Mai, le mois de toutes les manifestations ? Le 5, le Front de gauche à Paris. Et, dans plusieurs grandes agglomérations, des rassemblements contre le mariage homosexuel, qui préludent à un grand rendez-vous le 26, lequel est parfois imaginé comme un autre 31 mai 68 – grande date dans la mémoire de la droite.
En réalité, le moment 68 ne s’est pas terminé par une victoire sur la chienlit. C’est, en dépit des apparences, l’amorce d’un tournant dans l’histoire de la civilisation de la force. Les apparences sont trompeuses : c’est dans la foulée de 68 que se parachève la professionnalisation des gendarmes mobiles et des CRS et que le maintien de l’ordre se fonde de plus en plus sur la négociation.

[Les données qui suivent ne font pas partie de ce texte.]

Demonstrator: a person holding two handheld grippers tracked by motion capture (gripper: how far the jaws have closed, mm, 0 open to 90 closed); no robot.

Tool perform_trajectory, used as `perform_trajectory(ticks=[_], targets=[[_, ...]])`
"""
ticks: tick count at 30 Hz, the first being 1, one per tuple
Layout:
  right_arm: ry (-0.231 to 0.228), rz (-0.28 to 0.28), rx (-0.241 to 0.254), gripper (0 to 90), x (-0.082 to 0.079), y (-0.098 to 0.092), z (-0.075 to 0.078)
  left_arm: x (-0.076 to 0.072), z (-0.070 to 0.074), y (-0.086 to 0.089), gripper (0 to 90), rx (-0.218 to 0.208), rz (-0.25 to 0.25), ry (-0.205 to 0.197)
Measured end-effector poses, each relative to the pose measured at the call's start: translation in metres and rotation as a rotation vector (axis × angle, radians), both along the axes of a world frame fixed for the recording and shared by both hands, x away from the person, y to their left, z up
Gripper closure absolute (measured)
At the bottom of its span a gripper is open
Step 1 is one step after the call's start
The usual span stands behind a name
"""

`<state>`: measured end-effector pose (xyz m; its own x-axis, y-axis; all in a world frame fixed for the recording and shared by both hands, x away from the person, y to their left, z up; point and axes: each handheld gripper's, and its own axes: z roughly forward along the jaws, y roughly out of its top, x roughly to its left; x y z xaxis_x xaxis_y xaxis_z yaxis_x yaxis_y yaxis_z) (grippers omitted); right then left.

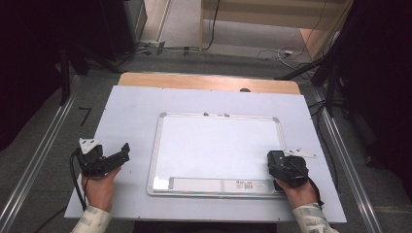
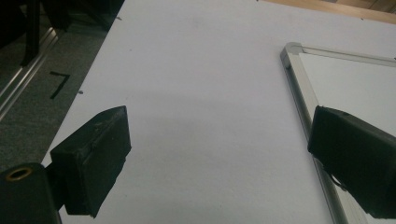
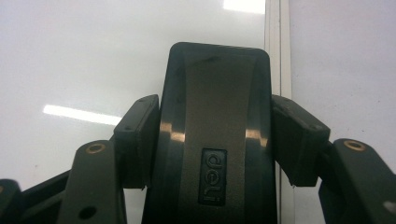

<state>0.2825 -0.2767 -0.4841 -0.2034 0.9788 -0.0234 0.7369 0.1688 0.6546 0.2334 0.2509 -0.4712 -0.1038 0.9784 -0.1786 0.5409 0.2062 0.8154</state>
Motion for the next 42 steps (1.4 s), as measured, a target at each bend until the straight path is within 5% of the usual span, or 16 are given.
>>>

La France se targue d’une expérience incomparable en matière de pacification. Encore faut-il, pour n’être pas prise en défaut, que l’ordre puisse aussi se maintenir de lui-même et que demeure un consensus civique. Quand celui-ci est menacé, que les escarmouches multipliées dans le pays sont vécues comme des actions de maquis tandis que le nombre des professionnels spécialisés n’augmente pas, la gestion de l’ordre commence à tenir de l’acrobatie.